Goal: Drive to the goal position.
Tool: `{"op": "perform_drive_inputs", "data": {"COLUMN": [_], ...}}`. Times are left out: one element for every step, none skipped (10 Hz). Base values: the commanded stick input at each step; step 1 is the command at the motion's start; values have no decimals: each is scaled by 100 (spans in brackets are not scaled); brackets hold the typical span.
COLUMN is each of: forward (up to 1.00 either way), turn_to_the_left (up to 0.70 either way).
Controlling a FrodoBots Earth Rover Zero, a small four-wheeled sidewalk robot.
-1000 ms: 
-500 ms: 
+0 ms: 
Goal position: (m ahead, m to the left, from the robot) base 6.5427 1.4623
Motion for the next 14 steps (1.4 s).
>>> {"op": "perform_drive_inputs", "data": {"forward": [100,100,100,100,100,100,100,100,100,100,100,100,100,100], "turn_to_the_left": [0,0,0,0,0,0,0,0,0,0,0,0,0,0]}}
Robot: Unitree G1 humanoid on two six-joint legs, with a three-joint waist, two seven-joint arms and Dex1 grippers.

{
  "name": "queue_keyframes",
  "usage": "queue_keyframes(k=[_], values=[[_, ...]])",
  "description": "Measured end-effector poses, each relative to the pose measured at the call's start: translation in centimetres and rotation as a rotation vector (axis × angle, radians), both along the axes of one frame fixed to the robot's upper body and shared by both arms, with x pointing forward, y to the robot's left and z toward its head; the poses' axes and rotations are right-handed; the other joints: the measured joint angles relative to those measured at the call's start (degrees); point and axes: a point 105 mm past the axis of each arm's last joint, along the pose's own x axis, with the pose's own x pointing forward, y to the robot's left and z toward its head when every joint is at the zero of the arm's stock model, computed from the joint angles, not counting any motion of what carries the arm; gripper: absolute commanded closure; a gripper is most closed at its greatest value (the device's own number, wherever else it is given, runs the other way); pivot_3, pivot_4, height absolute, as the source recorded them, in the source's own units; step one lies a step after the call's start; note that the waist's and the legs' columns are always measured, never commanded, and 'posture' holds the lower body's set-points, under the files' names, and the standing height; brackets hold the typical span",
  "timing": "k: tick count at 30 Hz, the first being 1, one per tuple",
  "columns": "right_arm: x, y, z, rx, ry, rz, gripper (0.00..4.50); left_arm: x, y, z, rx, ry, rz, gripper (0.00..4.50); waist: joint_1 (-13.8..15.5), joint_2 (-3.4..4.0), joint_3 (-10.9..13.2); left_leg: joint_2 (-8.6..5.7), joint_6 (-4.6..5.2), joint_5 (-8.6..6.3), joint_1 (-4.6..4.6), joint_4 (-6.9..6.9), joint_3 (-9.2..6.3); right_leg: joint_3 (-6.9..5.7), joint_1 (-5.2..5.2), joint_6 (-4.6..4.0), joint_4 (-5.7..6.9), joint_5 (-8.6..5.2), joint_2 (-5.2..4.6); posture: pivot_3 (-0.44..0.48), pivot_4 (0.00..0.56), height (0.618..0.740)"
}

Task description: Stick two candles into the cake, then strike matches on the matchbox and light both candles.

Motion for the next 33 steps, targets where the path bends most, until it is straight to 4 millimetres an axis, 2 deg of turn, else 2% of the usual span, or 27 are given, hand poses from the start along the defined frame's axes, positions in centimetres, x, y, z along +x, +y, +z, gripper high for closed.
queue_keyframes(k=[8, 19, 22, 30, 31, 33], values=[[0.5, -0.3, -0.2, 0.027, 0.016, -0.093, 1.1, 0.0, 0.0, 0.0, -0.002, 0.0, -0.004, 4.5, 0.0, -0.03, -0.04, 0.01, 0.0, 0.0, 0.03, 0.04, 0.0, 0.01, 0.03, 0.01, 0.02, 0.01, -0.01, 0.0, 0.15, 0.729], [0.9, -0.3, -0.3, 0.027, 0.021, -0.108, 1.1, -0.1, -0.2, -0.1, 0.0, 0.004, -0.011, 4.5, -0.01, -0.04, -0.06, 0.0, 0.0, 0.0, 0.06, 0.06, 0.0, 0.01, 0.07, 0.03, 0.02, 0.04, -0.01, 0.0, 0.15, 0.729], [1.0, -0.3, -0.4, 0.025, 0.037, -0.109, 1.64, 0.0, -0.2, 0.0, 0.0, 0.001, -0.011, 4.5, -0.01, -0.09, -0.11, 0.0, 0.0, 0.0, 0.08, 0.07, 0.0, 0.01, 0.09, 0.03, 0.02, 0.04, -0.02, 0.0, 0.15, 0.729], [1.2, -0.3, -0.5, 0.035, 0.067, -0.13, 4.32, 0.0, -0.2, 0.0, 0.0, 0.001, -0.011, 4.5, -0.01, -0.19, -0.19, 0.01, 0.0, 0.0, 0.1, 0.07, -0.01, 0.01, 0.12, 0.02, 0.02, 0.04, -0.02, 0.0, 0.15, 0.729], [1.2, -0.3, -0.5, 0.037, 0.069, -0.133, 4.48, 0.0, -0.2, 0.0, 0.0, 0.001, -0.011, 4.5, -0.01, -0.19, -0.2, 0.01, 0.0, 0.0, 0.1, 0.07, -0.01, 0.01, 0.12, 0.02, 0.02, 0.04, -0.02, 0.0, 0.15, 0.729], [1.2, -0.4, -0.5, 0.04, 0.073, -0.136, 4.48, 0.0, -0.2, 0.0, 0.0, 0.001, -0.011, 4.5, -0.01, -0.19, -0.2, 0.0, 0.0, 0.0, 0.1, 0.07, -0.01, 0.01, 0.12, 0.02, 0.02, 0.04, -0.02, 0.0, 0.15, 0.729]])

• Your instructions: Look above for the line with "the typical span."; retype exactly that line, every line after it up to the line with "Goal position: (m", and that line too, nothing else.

• Task output:
Tool: `{"op": "perform_drive_inputs", "data": {"COLUMN": [_], ...}}`. Times are left out: one element for every step, none skipped (10 Hz). Base values: the commanded stick input at each step; step 1 is the command at the motion's start; values have no decimals: each is scaled by 100 (spans in brackets are not scaled); brackets hold the typical span.
COLUMN is each of: forward (up to 1.00 either way), turn_to_the_left (up to 0.70 either way).
Controlling a FrodoBots Earth Rover Zero, a small four-wheeled sidewalk robot.
-1000 ms: 
-500 ms: 
+0 ms: 
Goal position: (m ahead, m to the left, from the robot) base 6.5427 1.4623

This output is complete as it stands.